PROBLEM DESCRIPTION: Return every line of the listing below, unchanged, from its first line to the line holding "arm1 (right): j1", that line included.

*** Opening of DATA BELOW ***

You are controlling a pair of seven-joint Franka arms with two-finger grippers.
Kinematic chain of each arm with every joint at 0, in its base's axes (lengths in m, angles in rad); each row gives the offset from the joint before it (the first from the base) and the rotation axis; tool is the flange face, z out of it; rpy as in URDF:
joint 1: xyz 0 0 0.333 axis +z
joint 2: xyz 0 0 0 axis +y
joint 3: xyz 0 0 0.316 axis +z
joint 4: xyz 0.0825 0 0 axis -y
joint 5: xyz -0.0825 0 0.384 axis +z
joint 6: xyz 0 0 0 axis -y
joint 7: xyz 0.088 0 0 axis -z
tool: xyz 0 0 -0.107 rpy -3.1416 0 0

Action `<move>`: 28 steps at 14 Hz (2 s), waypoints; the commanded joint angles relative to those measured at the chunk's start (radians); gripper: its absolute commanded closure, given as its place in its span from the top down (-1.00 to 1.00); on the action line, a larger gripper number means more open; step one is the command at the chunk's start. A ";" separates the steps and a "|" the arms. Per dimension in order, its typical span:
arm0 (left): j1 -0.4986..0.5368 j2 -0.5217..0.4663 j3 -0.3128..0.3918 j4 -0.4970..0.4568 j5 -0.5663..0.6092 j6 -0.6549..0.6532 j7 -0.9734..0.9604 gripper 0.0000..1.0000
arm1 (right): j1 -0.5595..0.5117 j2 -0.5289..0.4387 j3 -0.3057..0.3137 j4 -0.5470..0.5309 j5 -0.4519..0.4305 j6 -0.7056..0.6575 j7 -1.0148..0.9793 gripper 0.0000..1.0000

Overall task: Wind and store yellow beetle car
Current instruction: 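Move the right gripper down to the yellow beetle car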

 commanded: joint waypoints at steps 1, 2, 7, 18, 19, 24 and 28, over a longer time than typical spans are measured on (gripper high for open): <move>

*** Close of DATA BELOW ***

THE ANSWER:
You are controlling a pair of seven-joint Franka arms with two-finger grippers.
Kinematic chain of each arm with every joint at 0, in its base's axes (lengths in m, angles in rad); each row gives the offset from the joint before it (the first from the base) and the rotation axis; tool is the flange face, z out of it; rpy as in URDF:
joint 1: xyz 0 0 0.333 axis +z
joint 2: xyz 0 0 0 axis +y
joint 3: xyz 0 0 0.316 axis +z
joint 4: xyz 0.0825 0 0 axis -y
joint 5: xyz -0.0825 0 0.384 axis +z
joint 6: xyz 0 0 0 axis -y
joint 7: xyz 0.088 0 0 axis -z
tool: xyz 0 0 -0.107 rpy -3.1416 0 0

Action `<move>`: 28 steps at 14 Hz (2 s), waypoints; the commanded joint angles relative to those measured at the chunk's start (radians); gripper: its absolute commanded closure, given as its place in its span from the top down (-1.00 to 1.00); on the action line, a larger gripper number means more open; step one is the command at the chunk's start. A ";" separates the steps and a "|" the arms. Per dimension in order, its typical span:
arm0 (left): j1 -0.4986..0.5368 j2 -0.5217..0.4663 j3 -0.3128..0.3918 j4 -0.4970..0.4568 j5 -0.5663..0.6092 j6 -0.6549..0.6532 j7 -0.9734..0.9604 gripper 0.0000..1.0000
arm1 (right): j1 -0.5595..0.5117 j2 -0.5289..0.4387 j3 -0.3057..0.3137 j4 -0.5470..0.5309 j5 -0.4519..0.4305 j6 -0.7056..0.6575 j7 -1.0148..0.9793 gripper 0.0000..1.0000

Nothing else belongs to this exercise.